Activity
Output the data below exactly, down to the last character.

Information provided
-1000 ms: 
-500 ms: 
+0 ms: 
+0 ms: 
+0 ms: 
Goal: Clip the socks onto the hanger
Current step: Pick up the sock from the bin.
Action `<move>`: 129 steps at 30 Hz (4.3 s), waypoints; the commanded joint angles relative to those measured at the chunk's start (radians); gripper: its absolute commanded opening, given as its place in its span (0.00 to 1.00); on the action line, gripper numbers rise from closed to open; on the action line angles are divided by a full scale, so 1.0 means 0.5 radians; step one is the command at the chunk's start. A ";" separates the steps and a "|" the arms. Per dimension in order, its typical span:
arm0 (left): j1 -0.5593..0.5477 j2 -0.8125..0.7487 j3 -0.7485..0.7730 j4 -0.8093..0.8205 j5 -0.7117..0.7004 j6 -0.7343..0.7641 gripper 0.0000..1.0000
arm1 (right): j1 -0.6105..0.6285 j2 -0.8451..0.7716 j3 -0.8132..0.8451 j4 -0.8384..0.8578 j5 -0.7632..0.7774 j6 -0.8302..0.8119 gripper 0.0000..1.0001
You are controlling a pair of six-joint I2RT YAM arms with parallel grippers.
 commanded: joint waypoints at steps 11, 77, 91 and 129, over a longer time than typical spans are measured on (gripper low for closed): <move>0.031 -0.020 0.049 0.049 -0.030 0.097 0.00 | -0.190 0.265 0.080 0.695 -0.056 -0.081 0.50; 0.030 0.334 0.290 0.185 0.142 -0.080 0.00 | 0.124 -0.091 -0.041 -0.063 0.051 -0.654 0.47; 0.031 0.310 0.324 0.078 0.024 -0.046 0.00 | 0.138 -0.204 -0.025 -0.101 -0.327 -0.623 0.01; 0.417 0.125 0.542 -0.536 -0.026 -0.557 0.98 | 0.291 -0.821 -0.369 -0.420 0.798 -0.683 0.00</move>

Solution to this task
-1000 ms: 
-500 ms: 
+0 ms: 
+0 ms: 
+0 ms: 
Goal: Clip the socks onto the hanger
Current step: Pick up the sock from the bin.
Action `<move>`: 129 steps at 30 Hz (4.3 s), waypoints; the commanded joint angles relative to those measured at the chunk's start (radians); gripper: its absolute commanded opening, given as its place in its span (0.00 to 1.00); on the action line, gripper numbers rise from closed to open; on the action line angles are divided by a full scale, so 1.0 means 0.5 radians; step one is the command at the chunk's start. A ";" separates the steps and a "|" the arms. Per dimension in order, its typical span:
arm0 (left): j1 -0.5593..0.5477 j2 -0.8125..0.7487 j3 -0.7485..0.7730 j4 -0.8093..0.8205 j5 -0.7117..0.7004 j6 -0.7343..0.7641 gripper 0.0000..1.0000
arm1 (right): j1 -0.6105..0.6285 j2 -0.8451..0.7716 j3 -0.8132..0.8451 j4 -0.8384..0.8578 j5 -0.7632..0.7774 j6 -0.8302..0.8119 gripper 0.0000..1.0001
You are controlling a pair of six-joint I2RT YAM arms with parallel grippers.
 commanded: joint waypoints at steps 11, 77, 91 and 129, over a longer time than typical spans are measured on (gripper low for closed): <move>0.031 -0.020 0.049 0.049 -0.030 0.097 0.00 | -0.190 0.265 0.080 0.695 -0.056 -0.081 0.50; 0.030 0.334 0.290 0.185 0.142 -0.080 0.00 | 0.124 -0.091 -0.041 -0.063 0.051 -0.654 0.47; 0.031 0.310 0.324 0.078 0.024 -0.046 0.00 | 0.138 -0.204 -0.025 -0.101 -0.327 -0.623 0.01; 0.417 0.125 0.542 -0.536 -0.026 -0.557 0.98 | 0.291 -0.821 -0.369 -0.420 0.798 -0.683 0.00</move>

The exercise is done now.